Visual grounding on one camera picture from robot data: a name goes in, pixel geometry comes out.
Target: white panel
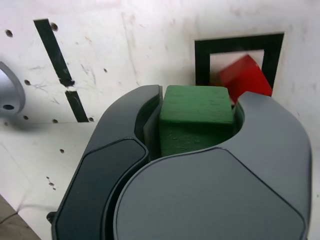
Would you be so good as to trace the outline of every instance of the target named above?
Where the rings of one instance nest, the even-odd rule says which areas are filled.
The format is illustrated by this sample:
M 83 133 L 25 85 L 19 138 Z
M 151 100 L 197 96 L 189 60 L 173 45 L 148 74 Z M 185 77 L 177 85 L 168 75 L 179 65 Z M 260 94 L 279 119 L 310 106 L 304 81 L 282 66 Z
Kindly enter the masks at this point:
M 46 216 L 57 211 L 95 126 L 0 125 L 1 195 L 43 240 L 51 239 Z
M 33 20 L 48 18 L 88 117 L 97 122 L 139 85 L 195 82 L 194 41 L 285 32 L 273 98 L 307 130 L 313 149 L 309 240 L 320 238 L 320 3 L 316 0 L 3 0 L 0 61 L 21 80 L 23 129 L 0 127 L 0 193 L 44 240 L 94 123 L 76 119 Z M 13 37 L 6 36 L 9 29 Z M 31 86 L 24 84 L 29 80 Z M 66 124 L 45 124 L 57 119 Z M 56 186 L 53 190 L 46 177 Z

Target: wooden floor
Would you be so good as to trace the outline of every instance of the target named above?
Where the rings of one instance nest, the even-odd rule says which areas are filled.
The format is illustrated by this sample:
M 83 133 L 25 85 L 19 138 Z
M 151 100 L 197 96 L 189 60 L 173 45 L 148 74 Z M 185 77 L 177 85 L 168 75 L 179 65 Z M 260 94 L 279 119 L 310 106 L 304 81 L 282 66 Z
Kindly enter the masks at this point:
M 15 212 L 16 211 L 0 195 L 0 223 L 3 221 L 3 219 L 14 214 Z M 16 214 L 0 224 L 0 239 L 39 240 L 40 238 L 26 224 L 26 222 L 18 214 Z

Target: screw hole
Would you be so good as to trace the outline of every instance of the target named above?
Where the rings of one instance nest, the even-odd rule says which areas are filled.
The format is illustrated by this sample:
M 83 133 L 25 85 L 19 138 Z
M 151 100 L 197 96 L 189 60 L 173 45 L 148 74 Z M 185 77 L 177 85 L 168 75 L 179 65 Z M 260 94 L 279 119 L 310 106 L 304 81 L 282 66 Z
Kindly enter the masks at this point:
M 5 30 L 5 34 L 9 37 L 12 38 L 14 35 L 12 34 L 12 31 L 10 30 Z
M 6 105 L 3 105 L 3 109 L 5 110 L 12 110 L 12 109 L 15 109 L 14 106 L 10 105 L 10 104 L 6 104 Z
M 53 31 L 58 31 L 58 26 L 57 26 L 57 24 L 55 24 L 54 22 L 52 22 L 51 24 L 51 29 L 53 30 Z

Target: black square frame
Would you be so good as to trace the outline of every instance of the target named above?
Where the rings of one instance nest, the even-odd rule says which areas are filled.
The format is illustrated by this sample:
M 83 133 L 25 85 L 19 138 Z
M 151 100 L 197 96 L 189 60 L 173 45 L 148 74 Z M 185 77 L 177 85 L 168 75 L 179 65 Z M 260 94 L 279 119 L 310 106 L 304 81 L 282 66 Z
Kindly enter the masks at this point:
M 209 84 L 210 54 L 264 50 L 261 70 L 273 89 L 283 39 L 284 33 L 195 40 L 196 85 Z

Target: hole
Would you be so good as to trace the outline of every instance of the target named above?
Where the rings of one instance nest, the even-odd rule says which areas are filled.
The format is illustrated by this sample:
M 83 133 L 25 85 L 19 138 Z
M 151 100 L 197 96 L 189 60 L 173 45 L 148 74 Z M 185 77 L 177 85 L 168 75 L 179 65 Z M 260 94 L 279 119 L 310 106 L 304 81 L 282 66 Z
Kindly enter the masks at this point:
M 52 22 L 51 24 L 51 29 L 53 30 L 53 31 L 58 31 L 58 26 L 57 26 L 57 24 L 55 24 L 54 22 Z
M 15 109 L 15 107 L 14 107 L 14 106 L 12 106 L 12 105 L 10 105 L 10 104 L 3 105 L 3 108 L 4 108 L 5 110 L 12 110 L 12 109 Z
M 12 34 L 12 31 L 10 30 L 5 30 L 5 34 L 9 37 L 12 38 L 14 35 Z
M 249 55 L 258 64 L 260 69 L 262 68 L 262 63 L 264 61 L 265 55 L 265 51 L 263 49 L 251 51 L 234 51 L 210 54 L 210 72 L 218 73 L 246 55 Z

=======

● **EXERCISE INSTRUCTIONS**: An exact copy of the material above is required, free of any pictures.

● **COMPLETED TASK**:
Visual grounding on one camera picture from robot data: a name goes in, pixel geometry comes out.
Target: white panel
Would you be so good as to trace the outline of every instance of the target named above?
Where the rings of one instance nest, the even-odd rule says which areas are filled.
The format is illustrated by this sample:
M 83 133 L 25 85 L 19 138 Z
M 151 100 L 197 96 L 189 60 L 173 45 L 148 74 Z M 185 77 L 177 85 L 168 75 L 179 65 Z M 260 94 L 279 119 L 310 106 L 304 81 L 282 66 Z
Kindly enter the masks at this point:
M 46 216 L 57 211 L 95 126 L 0 125 L 1 195 L 43 240 L 51 239 Z
M 33 20 L 48 18 L 88 117 L 97 122 L 139 85 L 195 82 L 194 41 L 285 32 L 273 98 L 307 130 L 313 149 L 309 240 L 320 238 L 320 3 L 316 0 L 3 0 L 0 61 L 21 80 L 23 129 L 0 127 L 0 193 L 44 240 L 94 123 L 76 119 Z M 13 37 L 6 36 L 9 29 Z M 31 86 L 24 84 L 29 80 Z M 66 124 L 45 124 L 57 119 Z M 56 186 L 53 190 L 46 177 Z

Target: wooden floor
Would you be so good as to trace the outline of every instance of the target named above?
Where the rings of one instance nest, the even-odd rule says which areas are filled.
The format is illustrated by this sample:
M 83 133 L 25 85 L 19 138 Z
M 151 100 L 197 96 L 189 60 L 173 45 L 148 74 Z M 185 77 L 177 85 L 168 75 L 179 65 Z M 260 94 L 279 119 L 310 106 L 304 81 L 282 66 Z
Kindly enter the masks at this point:
M 15 212 L 16 211 L 0 195 L 0 223 L 3 221 L 3 219 L 14 214 Z M 16 214 L 0 224 L 0 239 L 39 240 L 40 238 L 26 224 L 26 222 L 18 214 Z

Target: screw hole
Would you be so good as to trace the outline of every instance of the target named above?
Where the rings of one instance nest, the even-odd rule says which areas are filled.
The format is illustrated by this sample:
M 83 133 L 25 85 L 19 138 Z
M 151 100 L 197 96 L 189 60 L 173 45 L 148 74 Z M 185 77 L 177 85 L 168 75 L 179 65 Z M 260 94 L 279 119 L 310 106 L 304 81 L 282 66 Z
Kindly enter the masks at this point:
M 5 30 L 5 34 L 9 37 L 12 38 L 14 35 L 12 34 L 12 31 L 10 30 Z
M 6 105 L 3 105 L 3 109 L 5 110 L 12 110 L 12 109 L 15 109 L 14 106 L 10 105 L 10 104 L 6 104 Z
M 53 31 L 58 31 L 58 26 L 57 26 L 57 24 L 55 24 L 54 22 L 52 22 L 51 24 L 51 29 L 53 30 Z

Target: black square frame
Would you be so good as to trace the outline of every instance of the target named above?
Where the rings of one instance nest, the even-odd rule says which areas are filled.
The format is illustrated by this sample:
M 83 133 L 25 85 L 19 138 Z
M 151 100 L 197 96 L 189 60 L 173 45 L 148 74 Z M 185 77 L 177 85 L 168 75 L 179 65 Z M 260 94 L 279 119 L 310 106 L 304 81 L 282 66 Z
Kindly enter the masks at this point:
M 209 84 L 210 54 L 264 50 L 261 70 L 273 89 L 283 39 L 284 33 L 195 40 L 196 85 Z

Target: hole
Would you be so good as to trace the outline of every instance of the target named above?
Where the rings of one instance nest, the even-odd rule says which areas are filled.
The format is illustrated by this sample:
M 83 133 L 25 85 L 19 138 Z
M 151 100 L 197 96 L 189 60 L 173 45 L 148 74 Z M 185 77 L 177 85 L 168 75 L 179 65 Z M 260 94 L 279 119 L 310 106 L 304 81 L 282 66 Z
Kindly enter the masks at this point:
M 52 22 L 51 24 L 51 29 L 53 30 L 53 31 L 58 31 L 58 26 L 57 26 L 57 24 L 55 24 L 54 22 Z
M 15 109 L 15 107 L 14 107 L 14 106 L 12 106 L 12 105 L 10 105 L 10 104 L 3 105 L 3 108 L 4 108 L 5 110 L 12 110 L 12 109 Z
M 12 34 L 12 31 L 10 30 L 5 30 L 5 34 L 9 37 L 12 38 L 14 35 Z
M 249 55 L 258 64 L 260 69 L 262 68 L 262 63 L 264 61 L 265 55 L 265 51 L 263 49 L 251 51 L 234 51 L 210 54 L 210 72 L 218 73 L 246 55 Z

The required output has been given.